The stairs feel steeper than before. I’m tired and drunk. I just want to sink down and sleep.

I wake up suddenly, breathing hard. My hand slides across the sheets looking for Julianne. She normally wakes when I cry out in my sleep. She puts her hand on my chest and whispers that everything is all right.

Taking deep breaths, I wait for my heartbeat to slow and then slip out of bed, tiptoeing across to the window. The street is empty except for a newspaper van making a delivery. I touch my ear gingerly and feel the roughness of the stitches. There is blood on my pillow.
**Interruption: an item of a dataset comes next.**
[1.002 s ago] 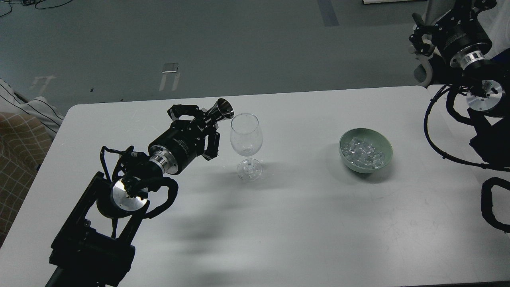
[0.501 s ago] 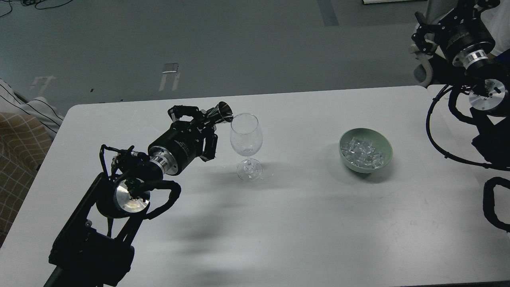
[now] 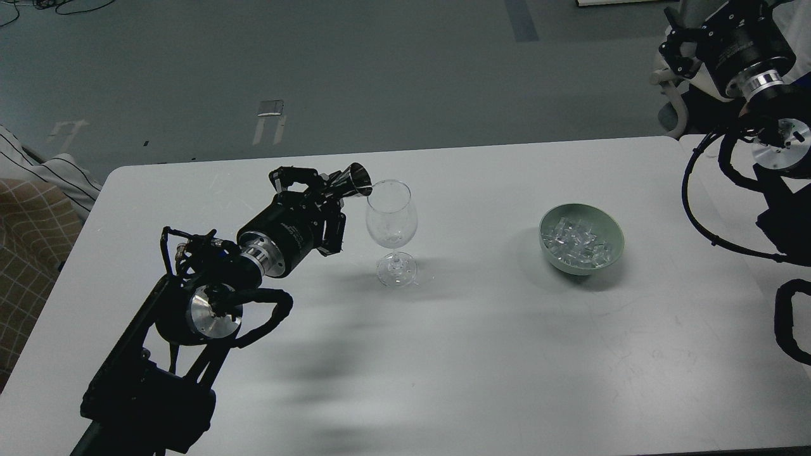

The door opens. There is no knock. No warning footsteps. I’m positive that I locked it. A hand appears, red-nailed, long-fingered. Then a face coloured with lipstick and blusher. She is pale-skinned and thin, with short-cropped blond hair.

“Shhhhhhhh!”

A person giggles behind her.

“For fuck’s sake, will you be quiet.”

She’s reaching for the light switch. I’m standing silhouetted against the window.

“This room is taken.”

Her eyes meet mine and she utters a single shocked expletive. Behind her a large disheveled man in an ill-fitting suit has his hand inside her top.

“You scared the crap out of me,” she says, pushing his hand away. He gropes drunkenly at her breasts again.

“How did you get into this room?”

She rolls her eyes apologetically. “Made a mistake.”

“The door was locked.”

She shakes her head. Her male friend looks over her shoulder. “What’s he doing in our room?”

“It’s his room, ya moron!” She hits him in the chest with a silver diamanté clutch bag and starts pushing him backward out of the room. As she closes the door she turns and smiles. “You want some company? I can piss this guy off.”

She’s so thin I can see the bones in her chest above her breasts. “No thanks.”

She shrugs and hikes up her tights beneath her miniskirt. Then the door closes and I hear them trying to creep along the hall and climb to the next floor.

For a moment I feel a flush of anger. Did I really forget to lock the door? I was drunk, maybe even partly concussed.

It is just after six. Julianne and Charlie will still be sleeping. I take out my mobile and turn it on, staring at the glowing face in the darkness. There are no messages. This is my penance… to think about my wife and daughter when I fall asleep and when I wake up.

Sitting on the windowsill, I watch the sky grow lighter. Pigeons wheel and soar over the rooftops. They remind me of Varanasi in India, where the vultures circle high over funeral pyres, waiting for the charred remains to be dumped in the Ganges. Varanasi is a sorry slum of a city, with crumbling buildings, cross-eyed children and nothing of beauty except the brightly colored saris and swaying hips of the women. It appalled and fascinated me. The same is true of Liverpool.